A
何だか今日は家の中が騒がしい。
明け方帰ってくるハズのニノが帰ってこなかったり
普段はいない若頭の翔さんがウロウロと家の中を歩いていたり
一体、何が起きたんだろう。
そう思いながらも誰にも何も聞けず、俺はいつも通り食事の支度に追われていた。
「雅紀。俺、昼飯いらないから。」
朝食の後片付けをしていた時、台所に潤が現れた。
「あ、潤。おかえり。」
潤が帰ってきたって事は、ニノも帰ってきたのか。
「何かあった?」
翔さんに怒られたのか、傍から見ても潤は落ち込んでいる。
それに、ずいぶん疲れてるみたいだ。
「ん~・・・ちょっとな。」
気まずそうに、潤が言葉を濁す。
ま、仕方ないか。
俺はこの家で料理番をしているけど、組の人間じゃないから
余計な事を吹き込むなと、ニノに言われてるんだろう。
「サンドイッチ作っとくから、腹減ったらおいでよ。」
「うん。ありがとう。」
ホッとしたように微笑んで、潤は去っていった。
幼なじみのニノが二代目を継ぐ事になった時、俺も組に入ると決めた。
使いっぱしりでも鉄砲玉でも、何でもいい。
とにかく一緒にいなきゃって思ったんだ。
「だから、駄目だって。」
「お願いっ!俺、何でもするから。」
「無理でしょ、あんた。ヤクザなんて。」
「無理じゃないよ!」
一歩も引かない俺としばらく押し問答をして、ニノは深い溜息を付いた。
「・・・じゃ、料理番だけな。」
「うん!ありがとう!」
「・・・ったく、こんな道に引き込みたくなかったのに。

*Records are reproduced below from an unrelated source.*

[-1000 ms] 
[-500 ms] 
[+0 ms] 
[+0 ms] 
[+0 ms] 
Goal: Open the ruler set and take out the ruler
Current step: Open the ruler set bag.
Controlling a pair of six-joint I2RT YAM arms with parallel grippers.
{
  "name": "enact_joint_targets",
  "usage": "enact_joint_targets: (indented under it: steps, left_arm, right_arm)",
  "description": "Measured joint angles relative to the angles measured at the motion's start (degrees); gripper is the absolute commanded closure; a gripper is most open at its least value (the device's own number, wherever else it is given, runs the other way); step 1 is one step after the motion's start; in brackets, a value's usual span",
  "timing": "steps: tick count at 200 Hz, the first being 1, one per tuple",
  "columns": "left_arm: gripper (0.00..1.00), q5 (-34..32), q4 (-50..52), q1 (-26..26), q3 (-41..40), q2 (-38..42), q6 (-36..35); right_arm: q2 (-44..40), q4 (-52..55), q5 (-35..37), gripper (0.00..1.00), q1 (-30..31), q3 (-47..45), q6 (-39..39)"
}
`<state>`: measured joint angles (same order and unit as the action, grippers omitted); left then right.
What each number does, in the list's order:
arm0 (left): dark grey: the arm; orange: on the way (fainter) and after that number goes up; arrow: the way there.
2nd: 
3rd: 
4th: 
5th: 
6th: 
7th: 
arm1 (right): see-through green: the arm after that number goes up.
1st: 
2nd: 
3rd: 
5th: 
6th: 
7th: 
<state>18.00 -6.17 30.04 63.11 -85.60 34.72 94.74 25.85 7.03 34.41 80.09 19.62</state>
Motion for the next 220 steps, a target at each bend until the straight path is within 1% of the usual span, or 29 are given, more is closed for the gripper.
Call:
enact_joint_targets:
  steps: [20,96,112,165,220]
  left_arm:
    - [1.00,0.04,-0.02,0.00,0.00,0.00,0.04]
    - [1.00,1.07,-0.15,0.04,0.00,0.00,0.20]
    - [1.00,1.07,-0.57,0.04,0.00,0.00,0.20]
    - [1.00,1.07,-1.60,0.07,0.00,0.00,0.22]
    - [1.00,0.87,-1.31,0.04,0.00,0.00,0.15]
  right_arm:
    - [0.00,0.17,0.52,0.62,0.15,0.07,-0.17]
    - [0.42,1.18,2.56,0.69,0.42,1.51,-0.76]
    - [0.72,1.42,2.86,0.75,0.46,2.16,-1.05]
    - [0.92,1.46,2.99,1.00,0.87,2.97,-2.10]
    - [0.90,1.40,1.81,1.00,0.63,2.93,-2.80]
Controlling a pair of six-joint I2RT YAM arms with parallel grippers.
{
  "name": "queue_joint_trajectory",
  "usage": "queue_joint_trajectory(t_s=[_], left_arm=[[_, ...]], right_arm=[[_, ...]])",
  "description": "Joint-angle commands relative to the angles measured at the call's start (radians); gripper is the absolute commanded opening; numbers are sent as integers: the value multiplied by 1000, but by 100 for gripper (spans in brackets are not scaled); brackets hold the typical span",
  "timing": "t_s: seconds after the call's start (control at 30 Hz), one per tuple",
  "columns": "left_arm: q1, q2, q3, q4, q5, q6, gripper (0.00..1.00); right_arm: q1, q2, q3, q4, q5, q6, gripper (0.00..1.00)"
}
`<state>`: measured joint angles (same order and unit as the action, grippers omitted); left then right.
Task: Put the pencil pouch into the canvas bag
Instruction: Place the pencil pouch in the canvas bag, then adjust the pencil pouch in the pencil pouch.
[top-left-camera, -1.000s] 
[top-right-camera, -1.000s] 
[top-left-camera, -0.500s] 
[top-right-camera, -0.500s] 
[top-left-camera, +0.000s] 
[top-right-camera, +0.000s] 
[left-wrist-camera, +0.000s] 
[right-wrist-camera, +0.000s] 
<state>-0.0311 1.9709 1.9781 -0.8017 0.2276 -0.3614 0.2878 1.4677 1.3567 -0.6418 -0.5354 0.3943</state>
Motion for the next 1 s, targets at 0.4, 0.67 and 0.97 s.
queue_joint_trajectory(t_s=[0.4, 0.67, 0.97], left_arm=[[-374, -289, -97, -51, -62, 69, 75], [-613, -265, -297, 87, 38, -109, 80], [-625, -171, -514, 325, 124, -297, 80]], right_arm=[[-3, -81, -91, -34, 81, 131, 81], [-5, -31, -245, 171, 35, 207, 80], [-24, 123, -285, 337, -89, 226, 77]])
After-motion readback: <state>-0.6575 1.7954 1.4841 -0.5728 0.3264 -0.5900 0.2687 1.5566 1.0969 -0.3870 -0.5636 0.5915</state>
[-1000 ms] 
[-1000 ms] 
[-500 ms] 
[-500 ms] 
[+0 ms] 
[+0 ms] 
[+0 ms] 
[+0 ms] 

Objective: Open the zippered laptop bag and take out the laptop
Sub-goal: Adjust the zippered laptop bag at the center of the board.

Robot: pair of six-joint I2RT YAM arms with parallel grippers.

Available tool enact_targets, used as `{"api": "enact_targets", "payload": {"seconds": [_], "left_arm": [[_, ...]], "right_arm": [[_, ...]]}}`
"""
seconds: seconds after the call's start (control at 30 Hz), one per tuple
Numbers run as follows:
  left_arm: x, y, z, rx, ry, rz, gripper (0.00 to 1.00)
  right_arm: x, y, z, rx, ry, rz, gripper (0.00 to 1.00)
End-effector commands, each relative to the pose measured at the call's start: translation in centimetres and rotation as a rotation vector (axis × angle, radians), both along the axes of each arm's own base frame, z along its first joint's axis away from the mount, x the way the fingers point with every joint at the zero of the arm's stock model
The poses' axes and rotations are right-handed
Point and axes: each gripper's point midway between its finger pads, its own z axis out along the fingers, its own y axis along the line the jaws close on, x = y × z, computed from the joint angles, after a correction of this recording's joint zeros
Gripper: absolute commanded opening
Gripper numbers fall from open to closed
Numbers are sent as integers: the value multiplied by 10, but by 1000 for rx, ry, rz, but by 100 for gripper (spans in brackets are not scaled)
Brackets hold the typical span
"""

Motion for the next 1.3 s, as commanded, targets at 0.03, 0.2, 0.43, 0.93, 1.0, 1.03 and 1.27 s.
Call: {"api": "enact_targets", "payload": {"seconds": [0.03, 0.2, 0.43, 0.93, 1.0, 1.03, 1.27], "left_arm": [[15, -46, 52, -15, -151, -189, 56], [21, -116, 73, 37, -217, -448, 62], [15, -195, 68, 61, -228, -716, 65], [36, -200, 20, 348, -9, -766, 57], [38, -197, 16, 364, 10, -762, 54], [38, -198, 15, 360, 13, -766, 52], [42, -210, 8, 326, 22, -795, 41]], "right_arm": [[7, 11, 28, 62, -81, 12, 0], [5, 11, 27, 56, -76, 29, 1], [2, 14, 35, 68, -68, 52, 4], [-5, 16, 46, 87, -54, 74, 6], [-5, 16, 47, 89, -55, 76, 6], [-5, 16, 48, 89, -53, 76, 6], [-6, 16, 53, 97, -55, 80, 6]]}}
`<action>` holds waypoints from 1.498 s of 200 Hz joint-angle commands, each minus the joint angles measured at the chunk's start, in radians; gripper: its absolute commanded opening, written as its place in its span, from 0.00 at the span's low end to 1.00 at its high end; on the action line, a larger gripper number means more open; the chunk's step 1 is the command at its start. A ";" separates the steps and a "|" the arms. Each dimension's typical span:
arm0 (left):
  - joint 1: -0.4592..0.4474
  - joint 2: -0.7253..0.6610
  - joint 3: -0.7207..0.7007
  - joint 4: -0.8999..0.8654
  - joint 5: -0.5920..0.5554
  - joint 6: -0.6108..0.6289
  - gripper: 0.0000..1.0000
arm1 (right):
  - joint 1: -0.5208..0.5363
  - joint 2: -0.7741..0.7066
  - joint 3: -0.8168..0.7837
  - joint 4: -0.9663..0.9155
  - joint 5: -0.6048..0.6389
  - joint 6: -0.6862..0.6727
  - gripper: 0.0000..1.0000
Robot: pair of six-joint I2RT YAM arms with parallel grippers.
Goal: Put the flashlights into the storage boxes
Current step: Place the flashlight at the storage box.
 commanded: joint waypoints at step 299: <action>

」
ボソリと呟いて俺を見たニノの顔が、泣きそうなほど切なくて
親父さんの遺言だから仕方ないって、笑ってたけど
本当は二代目なんかになりたくなかったんだなって、痛いほど感じた。
あれから、何年経ったんだろう。
朝から晩まで料理を作って、掃除して、洗濯して
家政婦みたいな毎日だけど
ニノと同じ家に暮らせてるから、俺は結構幸せだ。